Какое-то объяснение Мирон всё же получил спустя несколько дней, выявивших, кстати, у обоих потребность постоянно поддерживать физический контакт, когда Слава весьма скабрезно намекнул, что его сюда пригласили на "весёлые выходные", пока законная супруга "навещает дальних родственников". Мирон, уже почти уложенный на обеденный стол в этот момент, хотел было оскорбиться, но вовремя вспомнил, с кем имеет дело: это к себе Слава допускал подобное отношение. Пришлось по-быстрому распедаливать, что бывает, когда берёшь половинку из другого комплекта, как бы хороша она ни была сама по себе.
- Мы разбежались уже полгода как.
Слава нежно снял Фёдорова со стола и больше эту тему не затрагивал.
Затрагивал чувствительные места - за ушами, на внутренней стороне предплечий, по бокам, выступающим тазовым косточкам... Мирон распластывается на воде звездой и смотрит в безоблачное небо, обещающее очередной жаркий день. Прятать Славу от солнца было непросто, но Мирон справлялся. И радовался результатам своих трудов, когда Карелин складывал на него свои длинные, не тронутые загаром ноги - конечно, не отказывая себе в удовольствии всё это перещупать. Это и чего-нибудь повыше, ну вот хоть животик. Растительности на Славе почти не было, а оттенок кожи не бледный, не болезненный, а какой-то сливочный, мягкий и тёплый - на вид такой же, как и на ощупь. Все эти прикосновения, объятия и ласки, рассыпающиеся гроздьями как искры фейерверка, не имели цели довести дело до конца. Смешно сказать, за всё это время они только пару раз совместно подрочили с хэппи эндом, но то, как и сколько они трогали друг друга, не позволяло Мирону думать, что секса у них не было.

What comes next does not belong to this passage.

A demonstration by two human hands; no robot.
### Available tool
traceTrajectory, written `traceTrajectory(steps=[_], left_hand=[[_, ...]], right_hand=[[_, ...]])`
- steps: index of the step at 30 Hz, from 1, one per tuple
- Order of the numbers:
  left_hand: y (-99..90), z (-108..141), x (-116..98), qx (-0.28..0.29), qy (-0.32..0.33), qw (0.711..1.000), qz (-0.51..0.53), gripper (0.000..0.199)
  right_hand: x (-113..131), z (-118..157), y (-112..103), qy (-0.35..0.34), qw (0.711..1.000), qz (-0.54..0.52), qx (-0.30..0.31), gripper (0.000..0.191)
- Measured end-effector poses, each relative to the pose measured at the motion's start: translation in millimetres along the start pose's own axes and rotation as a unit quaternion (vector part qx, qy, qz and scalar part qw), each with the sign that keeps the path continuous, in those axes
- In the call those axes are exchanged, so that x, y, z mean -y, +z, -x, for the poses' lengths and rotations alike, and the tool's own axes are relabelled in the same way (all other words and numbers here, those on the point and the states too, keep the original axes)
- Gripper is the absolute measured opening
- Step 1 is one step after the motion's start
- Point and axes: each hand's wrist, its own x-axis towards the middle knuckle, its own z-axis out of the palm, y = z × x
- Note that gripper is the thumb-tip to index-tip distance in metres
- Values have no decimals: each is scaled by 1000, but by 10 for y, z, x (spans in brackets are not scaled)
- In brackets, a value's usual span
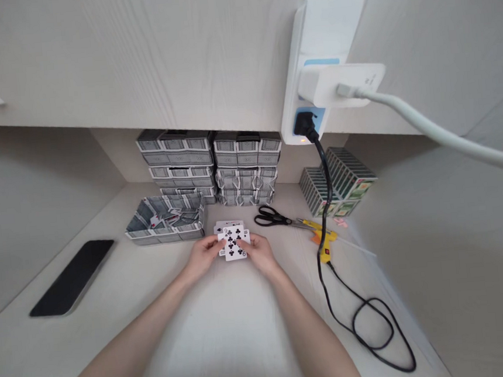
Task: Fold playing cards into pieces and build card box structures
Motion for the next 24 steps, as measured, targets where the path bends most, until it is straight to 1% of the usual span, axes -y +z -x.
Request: traceTrajectory(steps=[7, 14, 16, 20, 22, 24], left_hand=[[-30, 7, -69, 14, -8, 1000, 2, 35], [-38, 31, -120, 19, -20, 999, 17, 33], [-55, 52, -161, 39, -31, 997, 53, 32], [-113, 77, -239, 110, -71, 979, 154, 32], [-131, 77, -252, 135, -91, 972, 168, 32], [-130, 75, -250, 147, -106, 970, 164, 33]], right_hand=[[10, -3, -15, 11, 1000, -6, 27, 35], [-4, -6, -43, -6, 999, 46, -1, 37], [25, 8, -38, -5, 999, 32, -3, 36], [93, 43, -13, 7, 1000, -8, -3, 36], [115, 55, -1, 9, 1000, -16, -3, 37], [124, 60, 5, 6, 1000, -16, -4, 37]])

- Мне понравился твой последний альбом, - спохватился Слава, когда ему уже задрали на уши футболку и тихим сапом стаскивали трусы, обнажая ландшафт до нужного градуса.
- Посредственный. Общее мнение таково. - Мирон даже пожалел, что одежды так мало, представляя, как было бы здорово распаковывать Славу в родных северных широтах.

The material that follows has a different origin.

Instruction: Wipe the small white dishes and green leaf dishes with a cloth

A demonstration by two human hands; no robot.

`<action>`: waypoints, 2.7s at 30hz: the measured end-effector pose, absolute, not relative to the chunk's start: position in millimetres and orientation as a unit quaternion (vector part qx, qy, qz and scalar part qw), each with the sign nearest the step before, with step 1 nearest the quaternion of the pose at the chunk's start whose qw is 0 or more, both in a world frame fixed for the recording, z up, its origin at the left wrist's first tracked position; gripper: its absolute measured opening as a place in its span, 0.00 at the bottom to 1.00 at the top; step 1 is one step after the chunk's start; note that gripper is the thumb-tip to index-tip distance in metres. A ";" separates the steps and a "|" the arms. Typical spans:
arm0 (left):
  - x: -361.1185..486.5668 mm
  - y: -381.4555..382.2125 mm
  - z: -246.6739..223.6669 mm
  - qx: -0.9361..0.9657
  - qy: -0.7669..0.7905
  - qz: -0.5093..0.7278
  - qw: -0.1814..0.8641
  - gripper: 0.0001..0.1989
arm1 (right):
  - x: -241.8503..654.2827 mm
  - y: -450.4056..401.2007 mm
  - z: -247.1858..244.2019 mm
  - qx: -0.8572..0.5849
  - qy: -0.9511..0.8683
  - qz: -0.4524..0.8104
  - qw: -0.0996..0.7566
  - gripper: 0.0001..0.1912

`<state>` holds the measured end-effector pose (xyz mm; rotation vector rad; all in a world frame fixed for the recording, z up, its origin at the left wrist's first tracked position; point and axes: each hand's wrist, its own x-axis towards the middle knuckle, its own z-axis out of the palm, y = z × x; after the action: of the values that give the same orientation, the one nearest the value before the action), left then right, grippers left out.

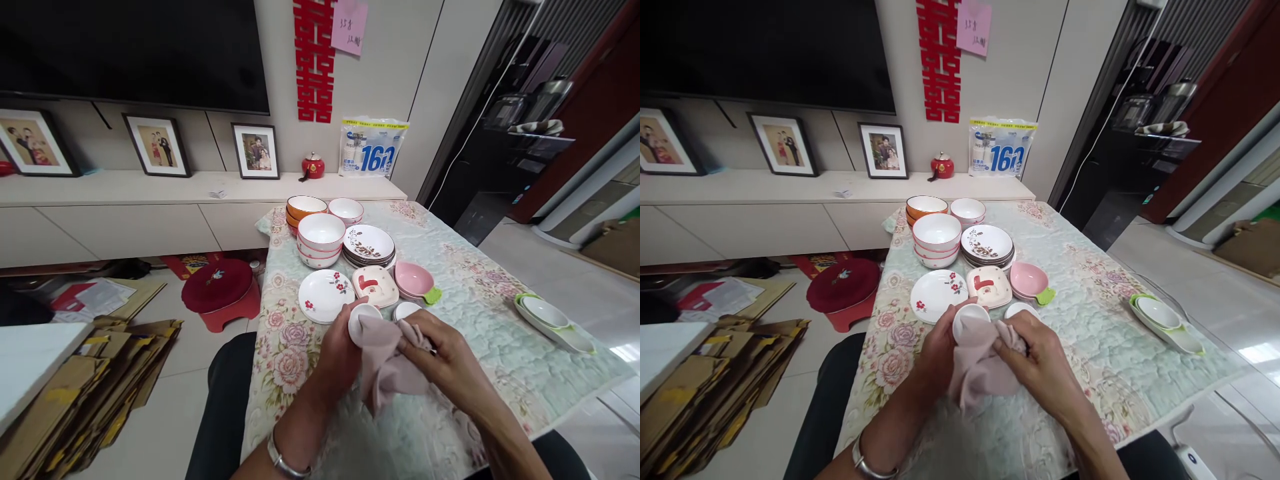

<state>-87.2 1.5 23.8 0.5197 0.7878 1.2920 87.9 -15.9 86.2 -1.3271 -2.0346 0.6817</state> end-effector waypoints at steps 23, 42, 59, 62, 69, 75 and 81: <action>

- Ты меня слушай. Заебись альбом. Знаешь почему? Пусть и не моими стараниями, а огород ты с себя понемногу отколупываешь - ты хоть понимаешь, как это круто в твои-то годы? К третьему альбому такие принцессы уже всё: кто в залупу, кто по маразм - а ты только говорить начинаешь. Не зря я пинал твой сраный портфель после школы 7 классов подряд.
Это-то Мирона и отпугивало всю дорогу. С его везением на всякий абьюз, Гнойного можно было только обойти по периметру и забыть как страшный сон. Ну или треки его послушать, тоже вариант.
- Какое-то одностороннее воспитание получается, не? Ладно, где там мой пряник... - Мирон уже залез под бельё и по-хозяйски схватил за ягодицу, когда Слава понял, к чему всё идёт, и впервые за весь месяц по-настоящему рассмеялся. - Давай, переворачивайся.
Мирон переворачивается и делает кувырок в воде. Даже вспоминать об этом было горячо. А думать надо о завтраке и скорой разлуке. Они, конечно, договорились ещё на август, но кто знает, что будет в августе? Может, он сам уже вернётся, может, придётся выдёргивать с корнем Славку, а он же затянет своё "а тут семья, родные, не зря-таки Русь крестил Владимир"... Есть ли у него шансы вообще не зачахнуть духовно на чужбине? Мирон вспоминает, что где-то на флешке у него валялся один любопытный научно-фантастический роман - о том, как тонет Япония. Что ж, ему не привыкать искать ответы на свои вопросы в книгах.